While its biodiversity is among the highest, the Philippines’ ecosystems are among the most threatened. In fact, the US National Cancer Institute lists the entire Philippine archipelago as among the five biogeographical areas in the world considered to be the “hottest of the hotspots,” a hot spot being an area whose high biodiversity is gravely threatened.
In 1990, Dr. Seymour Sohmer of the Bishop Museum in Honolulu, Hawaii, concluded in a study that the Philippines has already lost 40% of its endemic flora, including waling-waling. The Convention for International Trade of Endangered Species (CITES) listed 46 wildlife species that were either rare, threatened, or endangered.

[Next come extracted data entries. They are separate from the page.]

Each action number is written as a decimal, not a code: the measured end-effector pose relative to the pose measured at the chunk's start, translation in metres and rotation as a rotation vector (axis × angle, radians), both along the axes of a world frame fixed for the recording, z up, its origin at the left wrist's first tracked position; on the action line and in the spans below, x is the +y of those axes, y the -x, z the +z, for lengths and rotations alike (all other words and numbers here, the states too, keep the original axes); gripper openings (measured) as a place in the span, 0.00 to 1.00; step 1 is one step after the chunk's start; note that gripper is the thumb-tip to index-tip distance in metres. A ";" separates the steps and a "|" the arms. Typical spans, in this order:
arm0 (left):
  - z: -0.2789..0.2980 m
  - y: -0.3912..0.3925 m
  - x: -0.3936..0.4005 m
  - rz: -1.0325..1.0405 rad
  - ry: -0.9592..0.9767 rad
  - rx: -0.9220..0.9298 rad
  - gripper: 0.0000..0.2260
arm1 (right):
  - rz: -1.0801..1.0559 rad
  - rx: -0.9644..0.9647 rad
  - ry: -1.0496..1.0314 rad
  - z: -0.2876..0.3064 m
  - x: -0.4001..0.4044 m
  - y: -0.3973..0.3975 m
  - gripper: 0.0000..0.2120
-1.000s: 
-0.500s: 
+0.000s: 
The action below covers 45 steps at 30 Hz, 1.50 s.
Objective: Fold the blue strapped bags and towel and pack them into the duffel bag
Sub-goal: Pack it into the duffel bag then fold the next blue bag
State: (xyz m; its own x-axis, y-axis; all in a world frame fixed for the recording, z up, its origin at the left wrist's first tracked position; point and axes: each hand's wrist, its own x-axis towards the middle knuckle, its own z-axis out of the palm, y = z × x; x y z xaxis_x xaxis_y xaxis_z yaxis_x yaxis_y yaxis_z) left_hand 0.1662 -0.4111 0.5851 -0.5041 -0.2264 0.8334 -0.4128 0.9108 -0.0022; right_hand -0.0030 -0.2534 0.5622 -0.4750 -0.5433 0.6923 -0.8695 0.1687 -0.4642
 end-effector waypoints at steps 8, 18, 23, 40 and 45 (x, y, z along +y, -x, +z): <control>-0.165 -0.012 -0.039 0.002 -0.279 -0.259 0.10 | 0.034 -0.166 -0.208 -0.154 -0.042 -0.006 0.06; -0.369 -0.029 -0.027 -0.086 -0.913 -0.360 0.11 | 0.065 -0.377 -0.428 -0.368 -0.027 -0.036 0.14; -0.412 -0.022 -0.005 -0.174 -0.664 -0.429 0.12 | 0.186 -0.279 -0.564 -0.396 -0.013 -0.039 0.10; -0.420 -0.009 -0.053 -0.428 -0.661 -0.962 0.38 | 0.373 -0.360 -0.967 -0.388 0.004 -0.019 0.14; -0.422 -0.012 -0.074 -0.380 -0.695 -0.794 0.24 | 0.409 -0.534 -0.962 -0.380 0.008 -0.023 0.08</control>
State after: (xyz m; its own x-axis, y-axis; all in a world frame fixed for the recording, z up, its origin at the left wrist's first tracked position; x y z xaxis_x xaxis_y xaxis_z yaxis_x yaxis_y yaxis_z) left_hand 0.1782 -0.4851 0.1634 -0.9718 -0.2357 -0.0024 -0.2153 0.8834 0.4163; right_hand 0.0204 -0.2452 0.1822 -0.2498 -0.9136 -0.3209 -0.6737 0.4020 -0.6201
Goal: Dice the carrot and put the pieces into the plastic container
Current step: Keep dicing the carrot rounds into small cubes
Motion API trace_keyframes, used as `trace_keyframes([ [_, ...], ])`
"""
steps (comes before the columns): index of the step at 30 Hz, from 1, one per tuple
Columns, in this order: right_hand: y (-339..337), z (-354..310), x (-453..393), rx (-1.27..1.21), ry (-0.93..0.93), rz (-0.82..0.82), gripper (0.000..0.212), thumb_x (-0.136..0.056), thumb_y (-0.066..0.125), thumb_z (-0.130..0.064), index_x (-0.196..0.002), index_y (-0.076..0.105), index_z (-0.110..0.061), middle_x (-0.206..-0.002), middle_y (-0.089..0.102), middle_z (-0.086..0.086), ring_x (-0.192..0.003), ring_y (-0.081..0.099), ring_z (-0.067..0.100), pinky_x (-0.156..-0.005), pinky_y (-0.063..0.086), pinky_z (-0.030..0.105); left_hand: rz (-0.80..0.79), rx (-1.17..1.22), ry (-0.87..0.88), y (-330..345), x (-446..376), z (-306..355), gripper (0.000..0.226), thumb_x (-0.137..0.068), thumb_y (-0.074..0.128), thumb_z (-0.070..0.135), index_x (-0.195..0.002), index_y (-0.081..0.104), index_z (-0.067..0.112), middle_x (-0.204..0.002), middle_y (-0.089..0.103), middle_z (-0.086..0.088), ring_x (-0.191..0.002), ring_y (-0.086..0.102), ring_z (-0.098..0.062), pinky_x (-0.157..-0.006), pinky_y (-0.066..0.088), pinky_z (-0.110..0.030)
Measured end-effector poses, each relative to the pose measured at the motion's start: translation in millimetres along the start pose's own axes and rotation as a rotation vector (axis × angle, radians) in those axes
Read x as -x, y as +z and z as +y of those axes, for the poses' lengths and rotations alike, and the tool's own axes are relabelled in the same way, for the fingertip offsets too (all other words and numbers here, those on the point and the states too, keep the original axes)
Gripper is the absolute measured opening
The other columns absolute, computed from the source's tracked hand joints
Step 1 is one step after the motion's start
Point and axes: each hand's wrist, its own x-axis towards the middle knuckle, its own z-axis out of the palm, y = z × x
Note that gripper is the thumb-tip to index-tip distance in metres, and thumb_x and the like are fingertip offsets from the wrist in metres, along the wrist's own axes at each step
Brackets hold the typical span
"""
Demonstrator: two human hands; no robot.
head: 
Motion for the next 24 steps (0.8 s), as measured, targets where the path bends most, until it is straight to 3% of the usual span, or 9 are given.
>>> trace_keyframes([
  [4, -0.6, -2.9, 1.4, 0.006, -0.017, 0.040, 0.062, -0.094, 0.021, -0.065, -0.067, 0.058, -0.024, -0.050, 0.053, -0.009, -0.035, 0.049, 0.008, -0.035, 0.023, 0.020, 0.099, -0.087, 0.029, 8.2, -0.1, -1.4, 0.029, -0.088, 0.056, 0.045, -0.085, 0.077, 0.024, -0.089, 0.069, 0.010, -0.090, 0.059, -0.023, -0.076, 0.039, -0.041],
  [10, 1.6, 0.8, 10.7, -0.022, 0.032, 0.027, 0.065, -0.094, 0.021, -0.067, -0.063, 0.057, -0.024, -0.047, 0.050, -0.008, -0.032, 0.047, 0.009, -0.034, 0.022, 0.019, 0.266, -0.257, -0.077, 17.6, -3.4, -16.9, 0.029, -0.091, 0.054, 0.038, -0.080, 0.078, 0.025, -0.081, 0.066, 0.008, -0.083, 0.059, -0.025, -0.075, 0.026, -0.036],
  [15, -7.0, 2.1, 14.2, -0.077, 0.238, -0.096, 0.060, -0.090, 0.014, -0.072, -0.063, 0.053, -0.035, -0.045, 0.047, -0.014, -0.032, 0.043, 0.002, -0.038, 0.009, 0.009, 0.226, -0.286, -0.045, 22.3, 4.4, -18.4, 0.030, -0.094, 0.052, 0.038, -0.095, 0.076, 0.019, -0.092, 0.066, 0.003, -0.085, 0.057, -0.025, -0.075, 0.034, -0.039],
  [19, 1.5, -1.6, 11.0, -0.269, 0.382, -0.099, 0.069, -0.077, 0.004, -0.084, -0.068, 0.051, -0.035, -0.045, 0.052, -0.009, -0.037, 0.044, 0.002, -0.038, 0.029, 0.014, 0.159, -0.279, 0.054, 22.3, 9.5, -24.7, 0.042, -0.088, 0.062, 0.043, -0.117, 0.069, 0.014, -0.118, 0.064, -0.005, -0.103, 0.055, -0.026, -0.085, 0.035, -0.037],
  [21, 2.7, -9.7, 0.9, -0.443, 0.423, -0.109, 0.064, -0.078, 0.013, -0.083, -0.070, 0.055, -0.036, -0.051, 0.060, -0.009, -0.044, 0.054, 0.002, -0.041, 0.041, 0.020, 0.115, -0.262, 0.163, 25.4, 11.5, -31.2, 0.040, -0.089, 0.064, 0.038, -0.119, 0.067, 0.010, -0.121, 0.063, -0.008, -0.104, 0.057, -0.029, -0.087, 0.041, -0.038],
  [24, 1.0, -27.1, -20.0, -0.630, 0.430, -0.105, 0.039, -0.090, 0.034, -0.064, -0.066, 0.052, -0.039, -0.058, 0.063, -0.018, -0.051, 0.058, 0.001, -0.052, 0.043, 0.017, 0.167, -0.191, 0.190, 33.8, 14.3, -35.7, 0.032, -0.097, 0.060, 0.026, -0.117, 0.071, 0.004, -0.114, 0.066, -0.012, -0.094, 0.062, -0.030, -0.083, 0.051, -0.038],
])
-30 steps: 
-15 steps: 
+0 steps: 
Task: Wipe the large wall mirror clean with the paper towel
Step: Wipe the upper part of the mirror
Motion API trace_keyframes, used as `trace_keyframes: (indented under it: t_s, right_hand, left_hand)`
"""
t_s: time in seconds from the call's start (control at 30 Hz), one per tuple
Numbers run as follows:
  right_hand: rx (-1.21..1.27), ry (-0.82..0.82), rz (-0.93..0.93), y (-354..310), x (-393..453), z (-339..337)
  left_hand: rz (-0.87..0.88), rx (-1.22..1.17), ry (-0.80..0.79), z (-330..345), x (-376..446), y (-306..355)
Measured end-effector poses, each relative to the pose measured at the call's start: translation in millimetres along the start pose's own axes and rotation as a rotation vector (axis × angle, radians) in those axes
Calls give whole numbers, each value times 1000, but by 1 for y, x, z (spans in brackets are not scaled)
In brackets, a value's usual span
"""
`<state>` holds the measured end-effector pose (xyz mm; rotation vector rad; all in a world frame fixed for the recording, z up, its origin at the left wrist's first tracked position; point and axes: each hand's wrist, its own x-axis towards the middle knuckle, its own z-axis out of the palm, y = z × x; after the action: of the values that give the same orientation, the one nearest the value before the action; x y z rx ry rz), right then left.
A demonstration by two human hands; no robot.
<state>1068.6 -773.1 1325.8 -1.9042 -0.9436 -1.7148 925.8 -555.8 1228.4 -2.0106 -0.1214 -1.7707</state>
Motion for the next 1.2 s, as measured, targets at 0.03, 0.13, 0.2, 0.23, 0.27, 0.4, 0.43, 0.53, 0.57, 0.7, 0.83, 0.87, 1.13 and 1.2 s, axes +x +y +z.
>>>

Included in the list were the Philippine eagle, Philippine tarsier, and Cebu black shama.
“A few decades ago, the wildlife of the Philippines was notable for its abundance; now, it is notable for its variety; if the present trend of destruction continues, Philippine wildlife will be notable for its absence,” commented Dr. Lee Talbot, who was once a member of the Southeast Asia Project on Wildlife Conservation of Nature and Natural Resources.